またビブリオも、窓から身を乗り出すようにして都の人々の声に応じる。
「も、もう……固まって移動してるだけでこれなんだから……私なんか大したこと出来てもないのに巻き込まれて……なんかヤダな」
一方のエアンナは居心地悪そうに身を縮め、ドアの影に隠れるように身を寄せている。
エアンナはそうは言うが、歓声から逃げるほど場違いなことはないと思うのだが。
確かにエアンナには、ビブリオのような四属性すべての魔法を使いこなすような優れた才は無いかもしれない。
だが聖女聖者と称えられるホリィとビブリオの活躍も、エアンナが軽傷者や応急処置で保たせられる人たちを手当てして回るサポートがあってこそのものがある。

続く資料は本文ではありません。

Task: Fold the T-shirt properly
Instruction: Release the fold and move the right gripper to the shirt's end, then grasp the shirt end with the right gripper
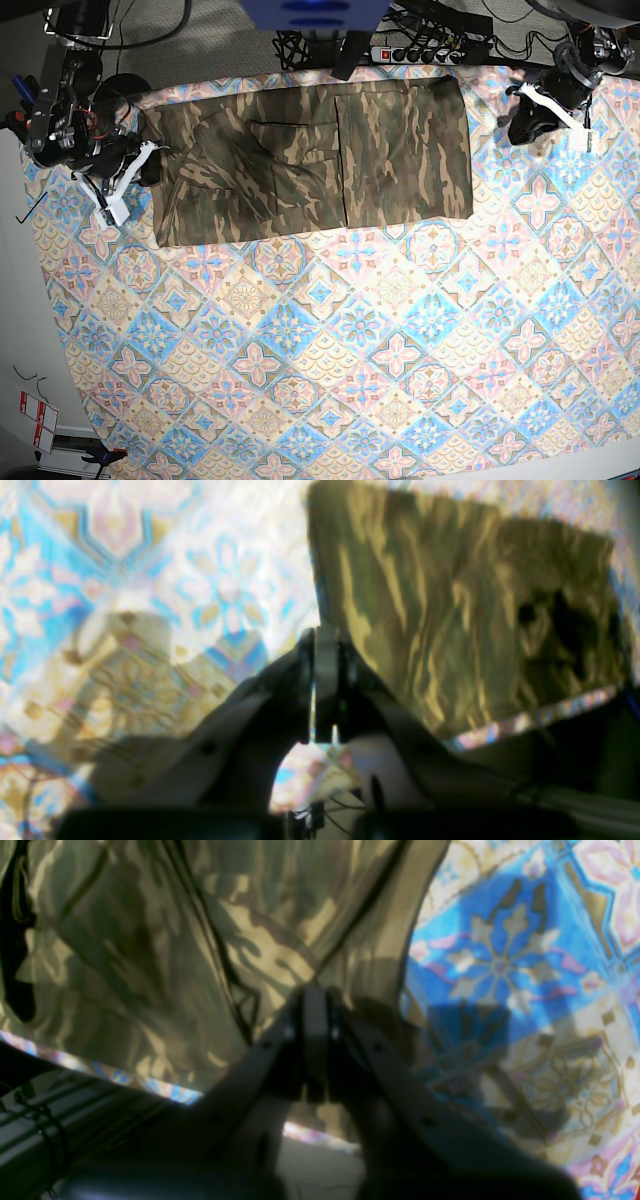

比較対象が華々しすぎるだけで、彼女の年頃からしたら充分以上の働きだ。
誇りこそすれ、卑下することなど何一つない。
「なに言ってるのよ、もう!」
そんな考えを素直に吐露してみたのだが、エアンナは唇を尖らせて外からの盾にしたドアに顔を隠してしまった。
何故だ。
しかもビブリオもホリィも、この私の疑問を察しているのか苦笑している。
解せぬ。
そんな納得できずにいる私の中で、ホリィは外に向けた手と笑顔を整えて囁く。
「……でも、エアンナじゃないけれど、こうパレードになっちゃうんじゃあ、落ち着かないわよね」
「それはね。言えてるけどさ……でも、ボクはちょっと嬉しいかも」
「凄い人になれた気がするから?」
「そんなことより、これでもうライブリンガーが鋼魔の間者呼ばわりされることはなさそうで、だよ」
「ああ、そうか……」
エアンナの軽口に眉をひそめて返したビブリオの言う通り、私を勇者と呼ぶこの声は、私を味方だと認めているが故のものだ。
もちろん、これがメレテ国民全ての声ではない。それに、信頼に応えようとの努力なしに保てるものでもない。
だがこの瞬間、今この時までに勝ち取り積み上げてきたモノが、私たちが受けている声の雨であることに違いは無い。
「嬉しいものだね」
この感動に、私の内にあるバースストーンも暖かくなるのであった。